Es cierto que Julio Argentino –en vida– había obtenido algún que otro vino de una manera más o menos opinable, los huesos de Julio Argentino no ponían en duda eso –¡por lo que quedaba de su cabeza!, de ningún modo harían algo así, por algo había muerto de cirrosis, además–; pero de allí a permitir que se cazaran sus obras, se las retorciera, se las pusiera de pies a cabeza, y se les pintara un frac o un gran bonete, según cuadrara al caso, para que cada una de las grafías realizadas por su antigua existencia fueran un símbolo evidente de una rapiña implacable y artera en pos de la apropiación de la mayor cantidad de vinos posible, no, señores, ¡eso sí que no!
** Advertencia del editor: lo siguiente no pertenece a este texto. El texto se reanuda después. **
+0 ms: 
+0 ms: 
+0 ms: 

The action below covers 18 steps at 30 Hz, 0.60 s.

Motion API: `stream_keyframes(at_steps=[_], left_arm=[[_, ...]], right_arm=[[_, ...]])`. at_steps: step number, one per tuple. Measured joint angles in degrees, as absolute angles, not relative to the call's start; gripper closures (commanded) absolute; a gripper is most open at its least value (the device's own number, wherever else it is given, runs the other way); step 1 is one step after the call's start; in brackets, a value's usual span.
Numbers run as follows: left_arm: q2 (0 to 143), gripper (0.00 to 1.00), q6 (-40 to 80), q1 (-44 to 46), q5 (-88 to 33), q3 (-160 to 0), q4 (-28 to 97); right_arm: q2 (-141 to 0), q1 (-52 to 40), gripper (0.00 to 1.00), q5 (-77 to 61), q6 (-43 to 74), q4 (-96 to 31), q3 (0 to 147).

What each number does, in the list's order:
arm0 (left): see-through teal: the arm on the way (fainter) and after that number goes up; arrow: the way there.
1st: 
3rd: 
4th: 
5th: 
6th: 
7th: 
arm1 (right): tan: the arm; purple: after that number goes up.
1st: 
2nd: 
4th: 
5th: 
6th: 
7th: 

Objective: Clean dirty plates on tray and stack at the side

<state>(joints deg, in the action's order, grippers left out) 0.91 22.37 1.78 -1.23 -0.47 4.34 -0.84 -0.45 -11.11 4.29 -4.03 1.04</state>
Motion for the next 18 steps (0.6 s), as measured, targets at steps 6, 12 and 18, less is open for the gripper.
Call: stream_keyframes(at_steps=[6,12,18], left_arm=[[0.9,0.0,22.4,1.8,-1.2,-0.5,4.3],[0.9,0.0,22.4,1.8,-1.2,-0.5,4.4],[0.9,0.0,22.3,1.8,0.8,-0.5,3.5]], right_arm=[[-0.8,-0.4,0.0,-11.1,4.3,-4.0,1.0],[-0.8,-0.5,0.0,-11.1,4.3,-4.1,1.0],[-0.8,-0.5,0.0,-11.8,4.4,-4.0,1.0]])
¡Hay límites –gritaron las cenizas, en coro–, tanto en la vida como en la muerte! No se puede pisotear a Memoria Triste así como así, esperando que nadie reaccione de alguna forma. Ah, la venganza, la venganza de la venganza, y la venganza de la venganza de la venganza; echaría muñón a la fórmula del anciano cacique Mekál Shoj, y las cosas pronto volverían a su lugar. Sobre todo –rió a carcajadas la media mandíbula con dos muelas que quedaba en el cajón– porque el salvaje Piña había cometido un craso y pueril error: a la obra gatuna –de dudosa autoría, es cierto– del Julio Argentino Torri vivo le había seguido, casi inmediatamente a continuación, y en estricta regla mensual, su abominable obra –pero sin ninguna duda suya– sobre un crimen terrible.
¡Je je ja!, Francisco Piña podía considerarlo una amenaza, si así lo deseaba. En ese caso intervendría el Tribunal de la Historia, y los huesos demacrados del viejo Torri beberían, otra vez, el uvado elixir de la victoria.